A spokeswoman said Warner “supported the deductibility of business expenses that were paid with a forgiven PPP loan to make things a little easier on struggling small business owners during the pandemic, but by some estimates it could cost the federal government $120 billion.”
“States won’t all be able to handle this issue in the same way, partially because states cannot take on debt as the federal government can,” the spokeswoman said, “and it’s going to be up to individual states, including Virginia, to decide whether their budgets allow them to make a similar change.”
Croxton’s businesses include Rappahannock River Oysters, the family business he and his cousin resurrected in 2002; Merroir, a small restaurant in Topping, near the bridge that connects the Middle Peninsula to Northern Neck; and Rappahannock, an award-winning restaurant in downtown Richmond that had recovered from a fire in 2017 when the pandemic hit.
“We went from 20 years of building them to losing it in one week,” he said.
The Virginia limited-liability companies that the Croxtons own also run restaurants in Washington, D.C.; Charleston, S.C.; and Los Angeles. All of them have been hurt to varying degrees by the pandemic, which intensified in late fall and early winter, and they received more than $1 million in PPP loans to weather the crisis.
The oyster business in Middlesex went from 21 employees to four and has built back to 21, partly because of the continuing demand for oysters by Rappahannock Oyster Bar locations sustained by the PPP funds. Merroir, a small seasonal business, employs no more than 10 people during winter, but was able to bring back its typical summer help through the fall
Rappahannock, the flagship restaurant in Richmond, employs 50 people but hasn’t been able to reopen, so the business will have to repay the $275,900 PPP loan, Croxton said. “That one we just had to put into hibernation because there is just no one coming to downtown.”
However, he added, “Rappahannock just launched takeout orders and will reopen for indoor dining in March.”
The Northam administration has offered a possible solution to the Senate budget committee that would allow limited deductions of expenses, potentially up to $100,000.
The compromise could cost the state from $98 million up to $120 million in the two-year budget just for the 2020 tax year.

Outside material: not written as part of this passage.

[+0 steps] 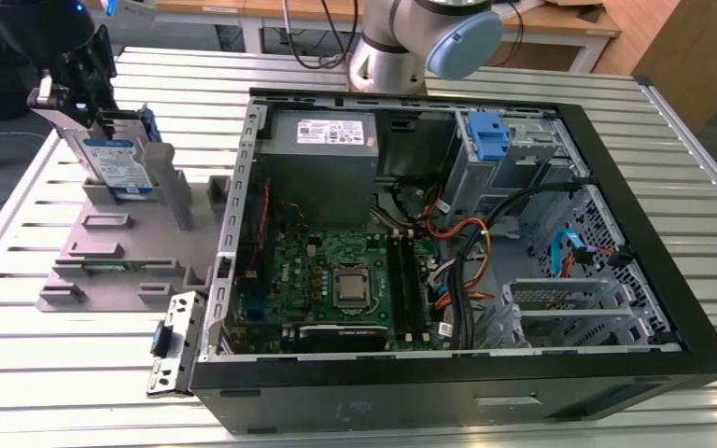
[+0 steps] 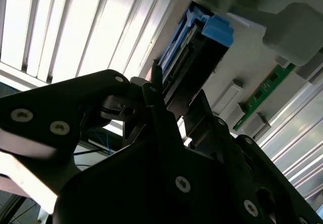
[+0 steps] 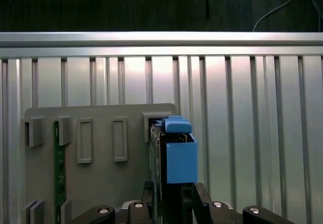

The cost would increase by $30 million to $40 million if the state also allows the deduction in the 2021 tax year.
The state would lose up to $24 million if it extended the same treatment to other grants and loans, including the Rebuild VA program that Virginia created with CARES Act money to help small businesses that weren’t able to get PPP loans.
Senate Finance Chair Janet Howell, D-Fairfax, said the special subcommittee had “come up with what we think is a good compromise,” but she asked to remove the emergency clause that would allow the legislation to take effect immediately if each chamber of the assembly approves it by a two-thirds vote.
Removing the emergency clause would allow the House and Senate to adopt competing versions of the legislation that they could reconcile in conference committee. Then they could reattach the emergency clause, if they have the votes to pass it, as the assembly did in 2019 in a hard-fought political battle over conforming with provisions of the federal Tax Cuts and Jobs Act.
The timing is critical for taxpayers and their accountants, who don’t want to wait for the law to take effect on July 1. Taxpayers can delay filing their state income tax returns until November, but they would still be required to pay the estimated tax liability by May 1.
A delay in passing the legislation would be challenging, Walker said at the Society of CPAs, but she added, “It would be worse for them to pass nothing.”